→ **What is required**
Using the listing that follows, return every line with the word "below".
------ Data for analysis ------
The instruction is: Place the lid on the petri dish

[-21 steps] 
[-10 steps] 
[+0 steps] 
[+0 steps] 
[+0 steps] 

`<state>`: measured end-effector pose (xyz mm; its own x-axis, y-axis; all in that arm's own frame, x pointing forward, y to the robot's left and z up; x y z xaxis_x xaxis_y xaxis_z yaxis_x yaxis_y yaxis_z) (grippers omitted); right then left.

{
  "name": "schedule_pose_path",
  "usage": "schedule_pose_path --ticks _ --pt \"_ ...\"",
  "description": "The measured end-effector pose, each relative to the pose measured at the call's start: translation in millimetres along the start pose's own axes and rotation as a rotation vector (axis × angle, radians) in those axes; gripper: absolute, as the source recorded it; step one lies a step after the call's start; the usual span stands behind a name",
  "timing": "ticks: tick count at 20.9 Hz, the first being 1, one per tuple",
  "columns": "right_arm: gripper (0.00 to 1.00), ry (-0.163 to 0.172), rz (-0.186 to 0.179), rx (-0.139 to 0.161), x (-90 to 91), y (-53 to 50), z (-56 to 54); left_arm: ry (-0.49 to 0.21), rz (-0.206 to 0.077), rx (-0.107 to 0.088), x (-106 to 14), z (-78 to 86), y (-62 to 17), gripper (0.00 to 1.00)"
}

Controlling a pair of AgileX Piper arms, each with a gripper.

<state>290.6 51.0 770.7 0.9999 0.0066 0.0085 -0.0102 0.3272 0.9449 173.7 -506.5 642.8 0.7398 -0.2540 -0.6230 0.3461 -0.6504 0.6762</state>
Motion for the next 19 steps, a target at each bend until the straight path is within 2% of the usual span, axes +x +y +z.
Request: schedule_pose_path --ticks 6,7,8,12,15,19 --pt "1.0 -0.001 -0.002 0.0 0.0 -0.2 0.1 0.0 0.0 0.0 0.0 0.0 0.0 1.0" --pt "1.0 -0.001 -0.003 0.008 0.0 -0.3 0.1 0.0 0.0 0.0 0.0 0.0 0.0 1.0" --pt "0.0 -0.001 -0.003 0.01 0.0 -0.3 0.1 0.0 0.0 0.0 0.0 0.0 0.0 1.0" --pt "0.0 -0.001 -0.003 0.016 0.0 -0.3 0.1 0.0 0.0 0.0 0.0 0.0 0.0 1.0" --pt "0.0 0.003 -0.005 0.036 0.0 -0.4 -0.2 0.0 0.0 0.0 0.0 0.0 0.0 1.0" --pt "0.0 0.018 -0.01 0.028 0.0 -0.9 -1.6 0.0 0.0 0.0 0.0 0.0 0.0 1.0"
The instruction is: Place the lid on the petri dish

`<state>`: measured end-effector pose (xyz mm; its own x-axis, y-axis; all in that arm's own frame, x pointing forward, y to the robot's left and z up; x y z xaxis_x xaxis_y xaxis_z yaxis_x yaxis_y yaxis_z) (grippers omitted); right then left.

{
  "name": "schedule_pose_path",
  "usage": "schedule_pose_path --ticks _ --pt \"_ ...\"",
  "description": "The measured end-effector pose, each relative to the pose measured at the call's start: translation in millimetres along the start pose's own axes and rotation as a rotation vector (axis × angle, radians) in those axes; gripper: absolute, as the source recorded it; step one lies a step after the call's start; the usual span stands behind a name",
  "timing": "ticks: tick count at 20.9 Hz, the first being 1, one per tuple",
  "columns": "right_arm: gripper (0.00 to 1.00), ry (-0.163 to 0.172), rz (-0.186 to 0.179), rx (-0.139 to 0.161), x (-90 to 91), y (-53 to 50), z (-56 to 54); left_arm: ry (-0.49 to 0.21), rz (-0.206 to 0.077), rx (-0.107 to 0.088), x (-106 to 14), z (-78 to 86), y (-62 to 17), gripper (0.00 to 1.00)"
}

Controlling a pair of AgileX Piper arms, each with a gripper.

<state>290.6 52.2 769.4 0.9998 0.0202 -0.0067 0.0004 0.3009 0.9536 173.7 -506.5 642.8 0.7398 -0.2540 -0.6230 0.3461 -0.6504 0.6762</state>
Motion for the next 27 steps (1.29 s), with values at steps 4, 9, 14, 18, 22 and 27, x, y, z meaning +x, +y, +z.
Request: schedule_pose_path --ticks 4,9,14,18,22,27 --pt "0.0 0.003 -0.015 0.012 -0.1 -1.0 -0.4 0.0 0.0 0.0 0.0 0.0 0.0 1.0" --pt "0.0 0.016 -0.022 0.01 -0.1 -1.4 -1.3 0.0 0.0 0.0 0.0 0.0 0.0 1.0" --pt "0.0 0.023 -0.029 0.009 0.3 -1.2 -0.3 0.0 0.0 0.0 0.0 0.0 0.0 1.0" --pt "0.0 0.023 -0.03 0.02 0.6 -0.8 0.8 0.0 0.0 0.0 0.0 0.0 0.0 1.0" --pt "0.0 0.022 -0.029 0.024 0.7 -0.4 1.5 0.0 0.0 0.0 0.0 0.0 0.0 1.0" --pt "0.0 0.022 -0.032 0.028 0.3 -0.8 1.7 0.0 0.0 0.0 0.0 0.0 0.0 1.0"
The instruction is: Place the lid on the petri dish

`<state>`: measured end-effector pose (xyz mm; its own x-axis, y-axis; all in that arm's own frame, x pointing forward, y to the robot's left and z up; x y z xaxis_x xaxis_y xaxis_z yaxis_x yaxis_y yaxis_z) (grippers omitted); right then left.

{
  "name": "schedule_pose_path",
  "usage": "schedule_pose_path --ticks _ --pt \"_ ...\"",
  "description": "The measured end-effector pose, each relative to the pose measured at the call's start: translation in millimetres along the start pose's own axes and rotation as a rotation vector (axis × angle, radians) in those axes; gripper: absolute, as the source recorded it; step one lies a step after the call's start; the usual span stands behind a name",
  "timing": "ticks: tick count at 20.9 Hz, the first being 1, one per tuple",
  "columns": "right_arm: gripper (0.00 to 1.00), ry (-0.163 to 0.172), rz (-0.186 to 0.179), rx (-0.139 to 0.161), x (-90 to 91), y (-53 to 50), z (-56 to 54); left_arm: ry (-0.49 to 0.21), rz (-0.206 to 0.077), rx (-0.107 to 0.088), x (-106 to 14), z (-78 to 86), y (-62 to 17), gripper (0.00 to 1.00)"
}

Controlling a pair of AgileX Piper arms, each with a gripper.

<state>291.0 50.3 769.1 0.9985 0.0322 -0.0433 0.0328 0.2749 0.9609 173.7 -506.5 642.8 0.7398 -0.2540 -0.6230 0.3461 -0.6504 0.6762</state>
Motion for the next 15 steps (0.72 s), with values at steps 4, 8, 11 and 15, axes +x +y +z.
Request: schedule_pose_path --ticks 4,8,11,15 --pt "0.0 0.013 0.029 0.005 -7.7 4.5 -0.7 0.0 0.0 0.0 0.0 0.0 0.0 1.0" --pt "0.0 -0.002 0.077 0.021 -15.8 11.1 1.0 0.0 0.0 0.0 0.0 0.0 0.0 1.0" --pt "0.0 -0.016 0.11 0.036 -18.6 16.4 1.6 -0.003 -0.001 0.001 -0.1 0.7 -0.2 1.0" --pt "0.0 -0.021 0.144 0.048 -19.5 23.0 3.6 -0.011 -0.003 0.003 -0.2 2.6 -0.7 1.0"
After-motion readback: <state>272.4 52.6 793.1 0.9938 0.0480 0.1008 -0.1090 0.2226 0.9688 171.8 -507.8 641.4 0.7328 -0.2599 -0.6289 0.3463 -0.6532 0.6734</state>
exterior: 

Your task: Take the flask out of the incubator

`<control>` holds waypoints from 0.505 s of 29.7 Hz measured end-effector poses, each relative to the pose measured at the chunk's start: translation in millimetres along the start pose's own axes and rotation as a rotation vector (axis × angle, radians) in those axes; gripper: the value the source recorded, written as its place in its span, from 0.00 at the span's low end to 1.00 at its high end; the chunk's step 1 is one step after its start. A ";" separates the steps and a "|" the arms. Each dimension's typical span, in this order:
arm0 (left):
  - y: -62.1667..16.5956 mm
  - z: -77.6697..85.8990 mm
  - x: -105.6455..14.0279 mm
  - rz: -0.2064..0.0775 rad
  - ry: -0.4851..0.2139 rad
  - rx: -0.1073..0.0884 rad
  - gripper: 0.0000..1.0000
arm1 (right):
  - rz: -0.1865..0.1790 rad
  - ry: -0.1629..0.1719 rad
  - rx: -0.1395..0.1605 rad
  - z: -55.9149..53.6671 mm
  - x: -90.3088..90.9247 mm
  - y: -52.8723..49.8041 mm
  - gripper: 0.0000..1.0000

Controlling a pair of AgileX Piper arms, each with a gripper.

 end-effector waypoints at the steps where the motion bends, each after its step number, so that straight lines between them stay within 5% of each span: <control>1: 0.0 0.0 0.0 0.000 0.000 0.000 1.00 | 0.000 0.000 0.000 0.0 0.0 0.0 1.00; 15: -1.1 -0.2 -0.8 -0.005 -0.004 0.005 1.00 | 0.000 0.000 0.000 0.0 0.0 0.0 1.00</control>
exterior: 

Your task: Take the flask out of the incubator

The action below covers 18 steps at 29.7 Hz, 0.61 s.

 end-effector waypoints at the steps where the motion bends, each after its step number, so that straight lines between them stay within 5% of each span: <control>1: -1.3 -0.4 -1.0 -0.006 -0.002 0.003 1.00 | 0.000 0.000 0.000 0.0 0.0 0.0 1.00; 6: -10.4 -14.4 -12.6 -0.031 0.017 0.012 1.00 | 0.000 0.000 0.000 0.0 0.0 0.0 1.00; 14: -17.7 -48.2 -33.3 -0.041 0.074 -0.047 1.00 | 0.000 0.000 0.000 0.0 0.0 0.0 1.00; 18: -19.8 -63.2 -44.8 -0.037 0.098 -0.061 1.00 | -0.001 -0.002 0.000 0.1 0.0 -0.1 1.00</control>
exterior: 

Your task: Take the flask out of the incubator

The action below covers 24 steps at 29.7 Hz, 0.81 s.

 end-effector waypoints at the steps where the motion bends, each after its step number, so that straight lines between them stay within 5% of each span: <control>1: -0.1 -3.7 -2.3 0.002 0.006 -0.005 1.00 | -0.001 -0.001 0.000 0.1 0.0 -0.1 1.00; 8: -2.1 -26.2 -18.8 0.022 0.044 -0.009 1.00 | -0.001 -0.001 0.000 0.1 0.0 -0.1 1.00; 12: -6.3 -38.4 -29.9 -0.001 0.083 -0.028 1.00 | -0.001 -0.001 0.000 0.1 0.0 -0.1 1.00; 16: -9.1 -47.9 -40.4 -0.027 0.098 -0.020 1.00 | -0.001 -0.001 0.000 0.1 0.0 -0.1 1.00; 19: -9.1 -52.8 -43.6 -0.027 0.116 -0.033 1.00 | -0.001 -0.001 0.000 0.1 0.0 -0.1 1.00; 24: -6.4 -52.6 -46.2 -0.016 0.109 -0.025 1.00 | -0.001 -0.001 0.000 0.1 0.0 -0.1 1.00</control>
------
→ **Response**
The action below covers 18 steps at 29.7 Hz, 0.61 s.
The action below covers 24 steps at 29.7 Hz, 0.81 s.

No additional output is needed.